News / Africa

    UN: Somalia Needs Stronger Judiciary to Fight Sexual Violence

    FILE - United Nations special representative for sexual violence in conflict, Zainab Hawa Bangura.
    FILE - United Nations special representative for sexual violence in conflict, Zainab Hawa Bangura.
    Somalia’s new government has to build a stronger and more transparent judicial system in order to prosecute perpetrators of sexual violence against women, according to a senior United Nations official.  The call comes as Somali government officials, judges and diplomats deliberate on how to enhance the country’s judiciary.

    Speaking in Nairobi Thursday, the United Nations special representative for sexual violence in conflict, Zainab Hawa Bangura, called on the Somali government to protect and improve security of internally displaced people living in camps in and around Mogadishu.

    She said victims of sexual violence need to know they will be safe if they report criminals to the authorities.

    “Most important of all is trust in the system," said Bangura. "Once they see they get justice a first example, a second example, a third example, and then they will have faith in the system.”

    The government faced international pressure this year following the arrest of a woman who claimed she was raped by soldiers while she was living in a camp in Mogadishu.  A journalist who interviewed her was also arrested.  Both have since been released.

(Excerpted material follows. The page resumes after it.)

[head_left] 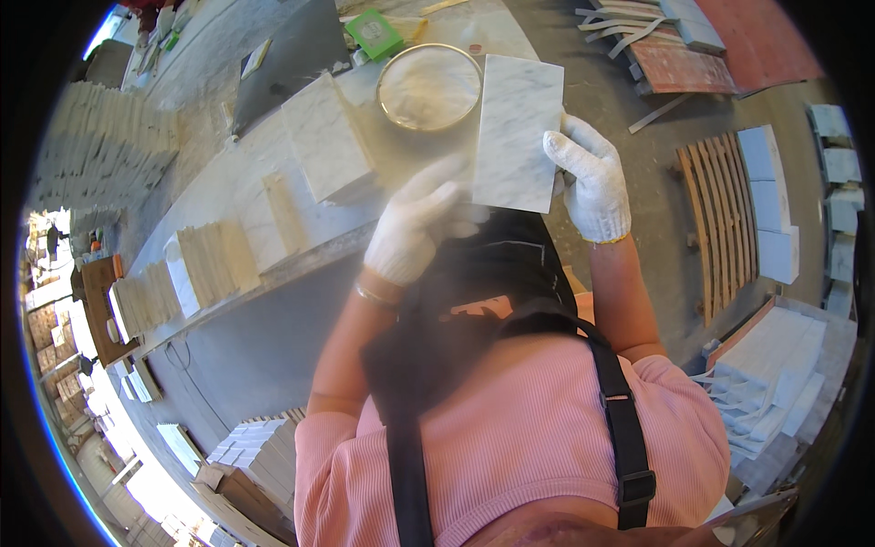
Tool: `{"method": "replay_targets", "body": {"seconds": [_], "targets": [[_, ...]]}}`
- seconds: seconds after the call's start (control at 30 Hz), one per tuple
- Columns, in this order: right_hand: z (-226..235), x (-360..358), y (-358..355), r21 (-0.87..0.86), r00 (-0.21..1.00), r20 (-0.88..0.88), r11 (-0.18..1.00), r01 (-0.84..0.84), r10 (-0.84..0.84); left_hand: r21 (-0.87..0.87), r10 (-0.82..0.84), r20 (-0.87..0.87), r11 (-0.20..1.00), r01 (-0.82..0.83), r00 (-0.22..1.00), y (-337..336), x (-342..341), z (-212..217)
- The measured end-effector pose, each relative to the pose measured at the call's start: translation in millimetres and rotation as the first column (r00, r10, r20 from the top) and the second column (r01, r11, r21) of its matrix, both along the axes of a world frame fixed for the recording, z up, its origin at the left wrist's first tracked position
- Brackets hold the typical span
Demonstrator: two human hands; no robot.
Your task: The person uses a green sponge to wipe the surface of a rectangular stone tile, then uses a small metal scraper to remove residue from the edges. The person repeats this process on multiple tiles, stacking the finished ones on the table.
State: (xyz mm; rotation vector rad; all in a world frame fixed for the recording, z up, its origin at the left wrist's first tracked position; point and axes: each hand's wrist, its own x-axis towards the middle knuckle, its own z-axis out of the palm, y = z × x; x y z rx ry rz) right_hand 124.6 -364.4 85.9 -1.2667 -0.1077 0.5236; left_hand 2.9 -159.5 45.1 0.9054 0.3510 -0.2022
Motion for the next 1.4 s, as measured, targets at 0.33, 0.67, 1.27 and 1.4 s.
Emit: {"method": "replay_targets", "body": {"seconds": [0.33,0.67,1.27,1.4], "targets": [[-5.3,-6.7,-3.3,0.029,0.997,0.003,0.997,-0.071,0.071,-0.099,0.105,0.098,0.991,-0.095,0.99,-2.5,13.3,22.4],[-0.5,-18.8,-2.0,-0.155,0.973,0.072,0.967,-0.204,0.217,0.213,0.082,0.111,0.972,-0.104,0.99,-12.4,16.8,42.1],[-13.4,-2.9,6.0,-0.163,0.973,0.222,0.986,-0.019,0.055,0.462,0.392,0.13,0.789,-0.405,0.911,79.1,-101.7,67.2],[-23.4,-1.6,12.0,-0.135,0.971,0.195,0.984,-0.112,0.138,0.478,0.685,0.139,0.586,-0.654,0.715,136.1,-154.7,49.6]]}}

    In an 80-page report released last month, Human Rights Watch accused Somali government forces and armed militias of committing widespread abuses against displaced Somalis who have arrived in Mogadishu since 2011 fleeing famine and conflict.

    The report said instead of finding a safe haven, many displaced Somalis who came to camps in government-controlled areas have found hostility and abuse.

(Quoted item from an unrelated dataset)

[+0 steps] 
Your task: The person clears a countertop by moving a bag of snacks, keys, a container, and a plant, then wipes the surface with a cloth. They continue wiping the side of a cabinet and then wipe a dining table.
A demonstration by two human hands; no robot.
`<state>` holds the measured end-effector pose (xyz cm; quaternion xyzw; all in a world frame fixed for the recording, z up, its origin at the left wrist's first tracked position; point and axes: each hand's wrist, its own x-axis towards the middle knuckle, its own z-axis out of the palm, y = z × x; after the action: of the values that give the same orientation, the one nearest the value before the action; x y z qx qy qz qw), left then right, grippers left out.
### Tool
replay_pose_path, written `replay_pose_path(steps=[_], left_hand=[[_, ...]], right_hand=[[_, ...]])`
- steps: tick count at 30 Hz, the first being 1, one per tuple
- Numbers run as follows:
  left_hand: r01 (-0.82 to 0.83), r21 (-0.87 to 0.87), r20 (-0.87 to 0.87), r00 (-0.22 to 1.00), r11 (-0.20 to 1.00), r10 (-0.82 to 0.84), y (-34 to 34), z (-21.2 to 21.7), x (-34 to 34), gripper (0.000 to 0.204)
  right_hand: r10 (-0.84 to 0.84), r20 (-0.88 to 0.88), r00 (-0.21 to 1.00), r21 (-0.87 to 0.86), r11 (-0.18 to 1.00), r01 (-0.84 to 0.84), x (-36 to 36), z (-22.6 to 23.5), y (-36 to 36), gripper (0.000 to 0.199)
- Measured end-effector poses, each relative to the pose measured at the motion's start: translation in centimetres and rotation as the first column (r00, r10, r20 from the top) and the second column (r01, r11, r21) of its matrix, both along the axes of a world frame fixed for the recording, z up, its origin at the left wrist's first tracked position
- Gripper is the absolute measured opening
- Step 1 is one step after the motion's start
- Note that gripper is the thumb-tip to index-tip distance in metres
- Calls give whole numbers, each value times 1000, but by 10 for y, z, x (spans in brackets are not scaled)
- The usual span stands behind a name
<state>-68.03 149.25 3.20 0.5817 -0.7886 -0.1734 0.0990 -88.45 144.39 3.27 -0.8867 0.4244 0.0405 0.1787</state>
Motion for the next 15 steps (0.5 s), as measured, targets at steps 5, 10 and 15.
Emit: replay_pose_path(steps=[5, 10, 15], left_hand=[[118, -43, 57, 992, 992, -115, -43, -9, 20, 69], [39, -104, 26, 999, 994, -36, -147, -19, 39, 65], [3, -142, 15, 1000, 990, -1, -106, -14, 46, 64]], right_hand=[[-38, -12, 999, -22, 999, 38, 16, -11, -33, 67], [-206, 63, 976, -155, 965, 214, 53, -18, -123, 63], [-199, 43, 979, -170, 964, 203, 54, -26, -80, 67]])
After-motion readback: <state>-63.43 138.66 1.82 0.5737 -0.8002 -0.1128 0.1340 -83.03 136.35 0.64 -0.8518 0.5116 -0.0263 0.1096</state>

    Bangura says it’s hard to know who is actually abusing these women in the camps since all the civilians, government forces and armed militias live in the same place.

    “We have 513 camps, in these camps you have militias living with the people - that’s a big problem," she said. "And then you have military forces and police and everybody else who live in these camps.  Obviously, you never know who is committing the rape.  Because the militias are there, uniforms are literally the same.  People buy them from anywhere.”

    Meanwhile, on Monday, the Somali president opened a conference on judicial reforms, where he called on participants to come up with ways the country can build a full and functioning judicial system that is trusted by all Somalis.